The logo cancellation was then trialed on live video data. Performance was comparable to that obtained in the static trial. It was considered that better performance could be achieved using a bitmap to provide an individual alpha value for each pixel, rather than using a constant value for the whole image. This would allow the opacity to be feathered out at the edges of the logo, mirroring the process that was apparent on the transmitted image.
To supply the two parameters, two sample images are required. One should be a best guess at the original logo, before it is combined with the video feed. The other should be a bitmap specifying the transparency or opacity of the logo at each pixel. The full equation becomes
output(x,y) = (255*input(x, y) - alpha(x, y) * logo(x, y))/(255 - alpha(x, y))
At this stage of the development process, a sample of the logo against a full white background was not available. Therefore, both the logo and alpha images were derived from a sample of the logo against a black background. The alpha image used this sample unchanged, while the logo image used the sample with the brightness normalised.
On testing this equation, a couple of defects were apparent. The solid interior of the top part of the logo was cancelled successfully, but an outline was visible at the transition from 'logo' to 'non-logo' areas. It was thought that this was because the strength of the cancellation was dependent on two inputs - the reference logo, and the alpha channel. Both of these signals drop off at the edge of the logo, with the result being that the cancellation effect falls off too quickly. To remedy this, the alpha bitmap could be edited manually, with the values at the edge of the logo brought up to match those in the interior.
However, this would mean that the manual editing process would be required every time the logo cancelling system encountered an unfamiliar logo. Therefore, it was decided to automate the process by applying a transform function to the alpha channel. This would perform a thresholding function, boosting alpha values above a certain figure, and attenuating them below the figure. In order to maintain some degree of feathering at the edges, a smooth continuous function was sought for this transformation. One possibility is based on the inverse tangent function:
alpha'(alpha) = A*atan(k*(alpha - t)) + B
where alpha' is the transformed alpha value, k is a shape factor, controlling the abruptness of the transition, and t is the turnover point at which the thresholding occurs. If the maximum alpha value in the image is called C, then two points on the curve are known: alpha'(0) = 0, and alpha'(C) = C. These points can be used to solve for the constants A & B, giving
A = C/(atan(k*C-k*t)-atan(-k*t))
B = -C*atan(-k*t)/(atan(k*C-k*t) - atan(-k*t)
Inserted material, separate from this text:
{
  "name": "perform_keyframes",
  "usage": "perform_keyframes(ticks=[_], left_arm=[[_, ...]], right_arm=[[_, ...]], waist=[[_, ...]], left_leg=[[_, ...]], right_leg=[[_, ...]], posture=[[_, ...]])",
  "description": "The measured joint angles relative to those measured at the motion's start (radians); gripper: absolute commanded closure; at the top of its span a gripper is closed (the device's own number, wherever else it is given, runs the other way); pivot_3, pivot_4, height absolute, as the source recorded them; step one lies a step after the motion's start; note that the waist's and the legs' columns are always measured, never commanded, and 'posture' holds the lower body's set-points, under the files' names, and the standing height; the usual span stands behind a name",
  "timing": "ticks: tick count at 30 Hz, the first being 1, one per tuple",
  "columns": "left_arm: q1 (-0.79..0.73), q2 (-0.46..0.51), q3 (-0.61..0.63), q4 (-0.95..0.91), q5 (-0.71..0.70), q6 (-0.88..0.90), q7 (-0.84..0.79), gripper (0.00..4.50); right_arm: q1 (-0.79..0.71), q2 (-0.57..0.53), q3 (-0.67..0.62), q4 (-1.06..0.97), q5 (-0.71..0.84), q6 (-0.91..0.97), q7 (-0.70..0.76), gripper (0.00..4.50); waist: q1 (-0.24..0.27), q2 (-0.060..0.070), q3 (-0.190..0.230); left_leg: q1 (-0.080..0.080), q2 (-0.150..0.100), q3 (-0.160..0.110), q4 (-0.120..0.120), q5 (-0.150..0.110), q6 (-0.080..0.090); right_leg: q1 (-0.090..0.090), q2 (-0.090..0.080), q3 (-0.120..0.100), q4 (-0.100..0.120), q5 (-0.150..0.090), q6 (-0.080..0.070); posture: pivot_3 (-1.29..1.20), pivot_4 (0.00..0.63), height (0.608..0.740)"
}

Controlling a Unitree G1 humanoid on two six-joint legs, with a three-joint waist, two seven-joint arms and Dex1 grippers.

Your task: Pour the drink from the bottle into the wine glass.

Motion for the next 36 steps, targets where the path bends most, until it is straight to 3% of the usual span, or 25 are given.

In the interest of speed of execution, the alpha transform function was implemented as an integer look-up table. In order to optimise the function, it was desired to be able to change the parameters k and t while watching the output video signal. Controlling these values within the program could present some problems, as processing of the video signal would be suspended when the program blocks to read the parameter values. While it would be possible to poll the keyboard using non-blocking IO between each frame, a simpler approach was used. Signal handlers were written that would increment or decrement each parameter, and recalculate the lookup table. (Of course, the table must be declared volatile.) Adjustments could then be made using e.g 'killall -USR1 a.out'. This was done from a second machine over ssh, so that the first computer could run the video at full screen.
After some adjustments, fairly good results were obtained using the parameters t=10 and k=1. However, it was realised that transforming the alpha values was the wrong approach. The value of the sample logo outside the region defined by the alpha mask is not used in the calculations. Therefore, these values can have any value without affecting the output image. If the pixels near the edge of the top half of the ABC1 logo are changed to full intensity, the feathering effect will be controlled only by the alpha channel, and this will more closely match the transformation being applied to the transmitted picture. Indeed, the entire top half of the sample logo image can be blocked out solid white, and the whole shape determined from the alpha image. (This should be mathematically equivalent to the original linear cancelling function, but does not require special cases for different regions of the logo)
Implementing this change gave good results on the top half of the logo, and the alpha transform function was abandoned. The parameter adjustment code was reused to adjust the gain of the alpha channel, which allowed the '1' block in the logo to be nulled out almost completely.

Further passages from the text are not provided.